* [What needs to be done]:
In the records below, find the line holding "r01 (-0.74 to" and the line holding "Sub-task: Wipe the". Set down both, with every line between them, exactly.

== Given information

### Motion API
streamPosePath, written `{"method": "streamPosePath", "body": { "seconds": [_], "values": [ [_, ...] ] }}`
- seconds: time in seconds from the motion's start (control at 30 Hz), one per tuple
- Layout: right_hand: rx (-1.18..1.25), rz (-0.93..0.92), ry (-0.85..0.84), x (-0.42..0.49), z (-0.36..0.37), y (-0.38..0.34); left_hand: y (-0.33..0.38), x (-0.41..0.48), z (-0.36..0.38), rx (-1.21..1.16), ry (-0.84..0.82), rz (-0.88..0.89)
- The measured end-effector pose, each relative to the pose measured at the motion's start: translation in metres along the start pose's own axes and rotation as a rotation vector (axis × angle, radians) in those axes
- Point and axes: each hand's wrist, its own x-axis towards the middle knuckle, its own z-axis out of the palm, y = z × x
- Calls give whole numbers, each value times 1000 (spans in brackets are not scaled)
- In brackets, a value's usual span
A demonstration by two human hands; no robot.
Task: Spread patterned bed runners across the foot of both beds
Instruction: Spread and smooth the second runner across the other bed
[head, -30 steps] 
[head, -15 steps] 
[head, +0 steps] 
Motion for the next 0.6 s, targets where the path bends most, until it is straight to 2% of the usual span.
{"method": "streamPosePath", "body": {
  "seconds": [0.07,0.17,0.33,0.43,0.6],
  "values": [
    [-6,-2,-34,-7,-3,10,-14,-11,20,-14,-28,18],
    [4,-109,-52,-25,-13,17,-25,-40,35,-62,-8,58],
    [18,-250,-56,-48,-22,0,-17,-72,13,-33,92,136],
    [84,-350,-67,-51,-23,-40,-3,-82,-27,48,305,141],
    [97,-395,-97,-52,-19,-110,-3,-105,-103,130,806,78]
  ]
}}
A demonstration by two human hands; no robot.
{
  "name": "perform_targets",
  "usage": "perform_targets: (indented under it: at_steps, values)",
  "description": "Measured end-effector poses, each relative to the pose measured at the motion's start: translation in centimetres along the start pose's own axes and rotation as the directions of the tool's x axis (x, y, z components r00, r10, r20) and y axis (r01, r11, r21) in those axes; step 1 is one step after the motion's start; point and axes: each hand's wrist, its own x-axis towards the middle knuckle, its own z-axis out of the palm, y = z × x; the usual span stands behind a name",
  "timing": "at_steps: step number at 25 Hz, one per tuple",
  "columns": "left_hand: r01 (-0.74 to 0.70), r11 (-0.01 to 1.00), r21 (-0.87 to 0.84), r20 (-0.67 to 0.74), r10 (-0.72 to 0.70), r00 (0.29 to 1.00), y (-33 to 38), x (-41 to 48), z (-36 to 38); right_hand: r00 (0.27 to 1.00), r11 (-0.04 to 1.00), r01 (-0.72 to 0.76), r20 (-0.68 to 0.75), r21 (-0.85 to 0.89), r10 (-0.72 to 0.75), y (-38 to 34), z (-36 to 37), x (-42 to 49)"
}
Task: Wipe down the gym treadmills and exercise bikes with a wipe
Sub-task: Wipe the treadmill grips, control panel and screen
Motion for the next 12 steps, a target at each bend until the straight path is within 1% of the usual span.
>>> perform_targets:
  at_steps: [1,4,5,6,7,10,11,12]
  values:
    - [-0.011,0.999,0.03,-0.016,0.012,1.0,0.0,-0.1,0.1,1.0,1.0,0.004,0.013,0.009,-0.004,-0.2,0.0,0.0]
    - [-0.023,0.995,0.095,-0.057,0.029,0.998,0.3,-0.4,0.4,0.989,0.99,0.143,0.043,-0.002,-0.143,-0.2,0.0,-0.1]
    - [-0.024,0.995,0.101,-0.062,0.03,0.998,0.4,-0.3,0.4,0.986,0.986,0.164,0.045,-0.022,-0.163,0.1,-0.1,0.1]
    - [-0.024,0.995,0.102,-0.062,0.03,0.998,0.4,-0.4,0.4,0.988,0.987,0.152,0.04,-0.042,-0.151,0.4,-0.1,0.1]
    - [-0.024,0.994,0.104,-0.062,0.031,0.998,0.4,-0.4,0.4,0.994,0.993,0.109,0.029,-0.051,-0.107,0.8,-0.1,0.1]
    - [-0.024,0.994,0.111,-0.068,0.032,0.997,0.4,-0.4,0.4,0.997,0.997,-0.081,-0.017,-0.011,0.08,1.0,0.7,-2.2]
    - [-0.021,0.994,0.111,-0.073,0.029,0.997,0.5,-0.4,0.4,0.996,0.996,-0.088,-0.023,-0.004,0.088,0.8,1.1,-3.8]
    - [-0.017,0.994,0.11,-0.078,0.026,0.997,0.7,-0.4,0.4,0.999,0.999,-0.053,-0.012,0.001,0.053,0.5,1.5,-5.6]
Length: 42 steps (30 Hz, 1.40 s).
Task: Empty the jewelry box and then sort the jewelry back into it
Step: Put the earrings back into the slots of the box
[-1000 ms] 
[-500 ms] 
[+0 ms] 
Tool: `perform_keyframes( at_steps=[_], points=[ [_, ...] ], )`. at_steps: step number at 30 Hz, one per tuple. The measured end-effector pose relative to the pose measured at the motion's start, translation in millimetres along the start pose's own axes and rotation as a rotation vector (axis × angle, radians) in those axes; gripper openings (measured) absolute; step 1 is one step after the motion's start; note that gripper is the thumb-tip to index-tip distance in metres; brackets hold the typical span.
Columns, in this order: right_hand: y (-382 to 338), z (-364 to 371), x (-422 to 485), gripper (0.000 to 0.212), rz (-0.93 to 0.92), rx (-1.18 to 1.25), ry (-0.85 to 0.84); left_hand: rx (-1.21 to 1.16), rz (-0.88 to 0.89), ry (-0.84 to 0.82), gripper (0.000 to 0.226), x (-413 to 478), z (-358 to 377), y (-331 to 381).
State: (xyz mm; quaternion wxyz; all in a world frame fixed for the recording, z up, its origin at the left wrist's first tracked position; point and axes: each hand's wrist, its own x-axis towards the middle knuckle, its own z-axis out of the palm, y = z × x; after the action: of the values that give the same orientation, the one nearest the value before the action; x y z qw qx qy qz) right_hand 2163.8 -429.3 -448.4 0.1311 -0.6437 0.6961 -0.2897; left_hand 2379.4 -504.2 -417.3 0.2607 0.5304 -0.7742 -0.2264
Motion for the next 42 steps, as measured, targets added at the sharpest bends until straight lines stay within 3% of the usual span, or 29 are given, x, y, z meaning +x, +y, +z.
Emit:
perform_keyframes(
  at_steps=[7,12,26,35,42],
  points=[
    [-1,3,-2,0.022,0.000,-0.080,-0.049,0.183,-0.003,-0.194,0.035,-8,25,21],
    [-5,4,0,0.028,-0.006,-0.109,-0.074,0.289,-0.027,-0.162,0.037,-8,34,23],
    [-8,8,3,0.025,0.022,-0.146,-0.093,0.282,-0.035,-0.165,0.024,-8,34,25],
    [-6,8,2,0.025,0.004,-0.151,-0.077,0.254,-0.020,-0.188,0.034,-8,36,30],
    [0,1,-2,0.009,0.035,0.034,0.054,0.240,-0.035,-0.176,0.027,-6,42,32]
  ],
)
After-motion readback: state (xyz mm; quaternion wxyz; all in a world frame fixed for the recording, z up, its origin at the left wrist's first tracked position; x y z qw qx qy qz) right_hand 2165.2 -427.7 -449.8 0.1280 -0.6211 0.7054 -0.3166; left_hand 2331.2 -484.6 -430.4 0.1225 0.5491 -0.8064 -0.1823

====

* [Your solution]:
  "columns": "left_hand: r01 (-0.74 to 0.70), r11 (-0.01 to 1.00), r21 (-0.87 to 0.84), r20 (-0.67 to 0.74), r10 (-0.72 to 0.70), r00 (0.29 to 1.00), y (-33 to 38), x (-41 to 48), z (-36 to 38); right_hand: r00 (0.27 to 1.00), r11 (-0.04 to 1.00), r01 (-0.72 to 0.76), r20 (-0.68 to 0.75), r21 (-0.85 to 0.89), r10 (-0.72 to 0.75), y (-38 to 34), z (-36 to 37), x (-42 to 49)"
}
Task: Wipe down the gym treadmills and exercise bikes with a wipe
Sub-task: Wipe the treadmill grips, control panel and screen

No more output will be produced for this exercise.